O Brasil tem hoje uma sociedade dinâmica, que está levando adiante uma importante revolução comportamental, e o mundo político se move como se nada estivesse ocorrendo. No dia a dia, os políticos falam de um País que não existe mais. Esse contraste, na avaliação de estudiosos, é um dos eixos centrais do relatório preliminar do Censo 2010, divulgado anteontem pelo Instituto Brasileiro de Geografia e Estatística (IBGE).
"O novo Censo, que revelou a persistência de tantas desigualdades, mostra que nossa classe política não tem visão de futuro nem das urgências e dos gargalos", resume o cientista político Aldo Fornazieri, da Escola de Sociologia e Política de São Paulo.
Vão na mesma direção outros especialistas ouvidos pelo Estado. "Vivemos uma revolução no comportamento da sociedade e os políticos agem como se o País fosse o mesmo do passado", acrescenta Maria Celina d'Araújo, cientista política e professora da PUC-Rio.
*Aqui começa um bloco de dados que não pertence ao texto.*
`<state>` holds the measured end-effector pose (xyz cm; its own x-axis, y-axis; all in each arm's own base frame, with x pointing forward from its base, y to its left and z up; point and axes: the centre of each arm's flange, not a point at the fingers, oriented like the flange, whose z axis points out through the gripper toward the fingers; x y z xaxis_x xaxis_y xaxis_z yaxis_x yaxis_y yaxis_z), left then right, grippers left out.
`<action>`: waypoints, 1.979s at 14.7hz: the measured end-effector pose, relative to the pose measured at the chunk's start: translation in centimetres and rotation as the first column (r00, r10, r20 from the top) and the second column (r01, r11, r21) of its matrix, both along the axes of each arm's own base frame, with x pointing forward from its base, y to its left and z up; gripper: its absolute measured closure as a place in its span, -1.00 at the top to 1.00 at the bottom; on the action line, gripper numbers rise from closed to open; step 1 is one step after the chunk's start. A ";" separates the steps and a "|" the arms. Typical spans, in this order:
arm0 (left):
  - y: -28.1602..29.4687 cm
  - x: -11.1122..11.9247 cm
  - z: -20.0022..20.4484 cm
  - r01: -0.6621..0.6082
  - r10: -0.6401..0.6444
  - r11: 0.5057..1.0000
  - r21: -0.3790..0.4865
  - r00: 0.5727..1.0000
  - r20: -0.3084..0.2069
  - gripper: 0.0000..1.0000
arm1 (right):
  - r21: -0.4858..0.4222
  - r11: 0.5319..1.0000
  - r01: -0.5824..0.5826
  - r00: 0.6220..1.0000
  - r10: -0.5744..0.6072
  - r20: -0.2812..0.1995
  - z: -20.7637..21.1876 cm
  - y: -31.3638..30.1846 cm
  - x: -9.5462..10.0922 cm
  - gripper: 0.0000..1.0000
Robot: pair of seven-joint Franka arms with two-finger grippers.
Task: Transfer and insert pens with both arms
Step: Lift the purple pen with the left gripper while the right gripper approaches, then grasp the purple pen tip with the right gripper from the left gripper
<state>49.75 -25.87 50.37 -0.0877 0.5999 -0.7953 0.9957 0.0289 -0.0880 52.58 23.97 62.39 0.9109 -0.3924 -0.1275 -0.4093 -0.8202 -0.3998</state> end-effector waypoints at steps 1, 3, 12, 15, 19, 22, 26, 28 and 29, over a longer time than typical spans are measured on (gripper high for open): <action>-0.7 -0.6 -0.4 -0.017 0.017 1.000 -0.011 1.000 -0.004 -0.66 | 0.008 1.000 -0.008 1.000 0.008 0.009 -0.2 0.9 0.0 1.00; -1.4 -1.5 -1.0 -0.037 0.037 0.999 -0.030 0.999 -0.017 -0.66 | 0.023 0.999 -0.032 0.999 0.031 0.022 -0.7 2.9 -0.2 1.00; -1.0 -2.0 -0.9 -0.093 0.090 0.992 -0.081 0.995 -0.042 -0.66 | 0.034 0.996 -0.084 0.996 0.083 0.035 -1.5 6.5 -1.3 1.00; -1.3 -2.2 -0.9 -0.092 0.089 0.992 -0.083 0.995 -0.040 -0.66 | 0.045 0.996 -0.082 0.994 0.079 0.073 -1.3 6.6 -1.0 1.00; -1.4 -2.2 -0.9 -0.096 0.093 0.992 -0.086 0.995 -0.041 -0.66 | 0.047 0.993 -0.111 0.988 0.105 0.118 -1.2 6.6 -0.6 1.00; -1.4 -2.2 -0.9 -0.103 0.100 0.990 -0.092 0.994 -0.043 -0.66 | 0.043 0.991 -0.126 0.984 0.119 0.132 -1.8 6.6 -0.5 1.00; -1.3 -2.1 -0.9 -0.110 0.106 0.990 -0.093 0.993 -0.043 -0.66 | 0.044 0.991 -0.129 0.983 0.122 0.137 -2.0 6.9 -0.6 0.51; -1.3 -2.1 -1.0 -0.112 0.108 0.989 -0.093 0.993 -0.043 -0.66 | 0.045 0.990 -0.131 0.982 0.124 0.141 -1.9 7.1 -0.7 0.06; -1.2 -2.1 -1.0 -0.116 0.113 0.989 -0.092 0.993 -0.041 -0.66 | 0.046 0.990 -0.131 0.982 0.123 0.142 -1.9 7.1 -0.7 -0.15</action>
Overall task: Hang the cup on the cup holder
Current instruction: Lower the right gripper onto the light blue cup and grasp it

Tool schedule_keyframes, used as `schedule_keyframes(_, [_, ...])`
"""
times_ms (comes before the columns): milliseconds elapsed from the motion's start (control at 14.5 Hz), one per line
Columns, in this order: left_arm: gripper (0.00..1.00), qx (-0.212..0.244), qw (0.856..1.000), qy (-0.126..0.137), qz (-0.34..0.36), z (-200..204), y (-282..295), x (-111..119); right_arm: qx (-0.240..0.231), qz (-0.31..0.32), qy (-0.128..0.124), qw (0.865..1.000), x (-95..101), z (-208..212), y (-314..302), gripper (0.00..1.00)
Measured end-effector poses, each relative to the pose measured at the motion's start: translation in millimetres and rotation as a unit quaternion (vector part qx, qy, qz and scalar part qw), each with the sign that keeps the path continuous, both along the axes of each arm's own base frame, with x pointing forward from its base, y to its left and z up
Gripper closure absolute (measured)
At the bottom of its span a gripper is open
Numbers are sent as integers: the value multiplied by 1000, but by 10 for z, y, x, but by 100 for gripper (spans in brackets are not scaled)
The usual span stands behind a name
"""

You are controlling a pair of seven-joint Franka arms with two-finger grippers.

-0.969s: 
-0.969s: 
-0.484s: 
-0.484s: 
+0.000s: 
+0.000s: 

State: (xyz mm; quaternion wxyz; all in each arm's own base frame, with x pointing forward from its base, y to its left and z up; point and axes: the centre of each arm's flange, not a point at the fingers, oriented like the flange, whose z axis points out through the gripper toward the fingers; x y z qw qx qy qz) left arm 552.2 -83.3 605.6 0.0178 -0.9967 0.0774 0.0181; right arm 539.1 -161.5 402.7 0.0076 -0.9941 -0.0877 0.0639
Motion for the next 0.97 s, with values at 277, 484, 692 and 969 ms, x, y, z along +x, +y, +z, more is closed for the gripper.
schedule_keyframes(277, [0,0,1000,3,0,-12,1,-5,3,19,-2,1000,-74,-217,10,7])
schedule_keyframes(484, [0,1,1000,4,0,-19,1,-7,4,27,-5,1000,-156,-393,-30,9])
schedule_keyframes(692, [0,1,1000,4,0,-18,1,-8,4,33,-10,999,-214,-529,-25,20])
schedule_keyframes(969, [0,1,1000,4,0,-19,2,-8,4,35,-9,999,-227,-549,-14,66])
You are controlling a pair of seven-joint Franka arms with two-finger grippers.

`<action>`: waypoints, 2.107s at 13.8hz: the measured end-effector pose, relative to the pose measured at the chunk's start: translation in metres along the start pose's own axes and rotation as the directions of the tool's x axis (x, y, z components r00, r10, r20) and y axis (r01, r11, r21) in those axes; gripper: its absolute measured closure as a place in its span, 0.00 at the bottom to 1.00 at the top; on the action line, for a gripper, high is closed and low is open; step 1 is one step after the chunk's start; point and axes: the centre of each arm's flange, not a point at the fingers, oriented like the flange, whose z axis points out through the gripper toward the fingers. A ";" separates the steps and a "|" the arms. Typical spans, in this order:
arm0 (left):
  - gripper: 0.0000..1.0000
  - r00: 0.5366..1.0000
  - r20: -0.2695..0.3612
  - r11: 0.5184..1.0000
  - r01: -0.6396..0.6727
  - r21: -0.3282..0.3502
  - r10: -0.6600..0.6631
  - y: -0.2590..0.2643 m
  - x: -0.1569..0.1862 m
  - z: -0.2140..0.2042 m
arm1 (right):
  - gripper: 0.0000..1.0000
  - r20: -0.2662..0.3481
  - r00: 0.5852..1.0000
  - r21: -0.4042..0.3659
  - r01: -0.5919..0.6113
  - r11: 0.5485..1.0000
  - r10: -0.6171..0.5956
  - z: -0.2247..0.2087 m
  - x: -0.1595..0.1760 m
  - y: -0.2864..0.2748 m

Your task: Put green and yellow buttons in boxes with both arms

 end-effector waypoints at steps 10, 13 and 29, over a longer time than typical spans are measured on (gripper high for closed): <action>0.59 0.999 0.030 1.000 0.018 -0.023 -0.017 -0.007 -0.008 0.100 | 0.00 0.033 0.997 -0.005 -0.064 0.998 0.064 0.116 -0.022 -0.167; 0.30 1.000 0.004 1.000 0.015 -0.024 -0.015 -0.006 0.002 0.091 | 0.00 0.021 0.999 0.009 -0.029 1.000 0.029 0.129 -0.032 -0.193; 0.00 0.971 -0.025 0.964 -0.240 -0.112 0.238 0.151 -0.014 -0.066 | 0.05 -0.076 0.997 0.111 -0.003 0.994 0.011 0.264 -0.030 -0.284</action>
Ilustram essas mudanças dados do Censo 2010 como a redução da taxa de fecundidade - que em 10 anos caiu de 2,38 para 1,86 filho por mulher. Ou, ainda, os 36% de casamentos que são uniões consensuais, sem igreja nem cartório. "Não só a mulher mudou, a família também mudou. Saúde, educação e direitos sociais têm de ser adaptados a novos cenários e não vemos gente discutindo isso", afirma a professora.
Como eles, Alberto Carlos Almeida, do Instituto Análise, lembra que o avanço social tão comemorado foi menor que o que se apregoa. "Os partidos capitalizaram de modo exagerado. As desigualdades continuam, e graves, como já havia apontado o IDH divulgado pelo Pnud", diz ele.
É por fatos assim que Fornazieri entende o Censo 2010 como "um alerta para a classe política". Primeiro, porque os avanços sociais vão numa velocidadelenta demais. Depois, porque o bem-estar de agora tem prazo de validade: o Brasil vive hoje o chamado bônus demográfico - um momento em que há mais gente entrando no mercado e contribuindo para a Previdência, e pouca gente se aposentando.
"Esta é a hora de dar o pulo do gato e não estamos fazendo isso", adverte, dizendo-se "assustado com a falta desse sentido de urgência". Dentro de três décadas "esse bônus desaparece, a despesa aumenta muito e o futuro começará a ficar mais complicado".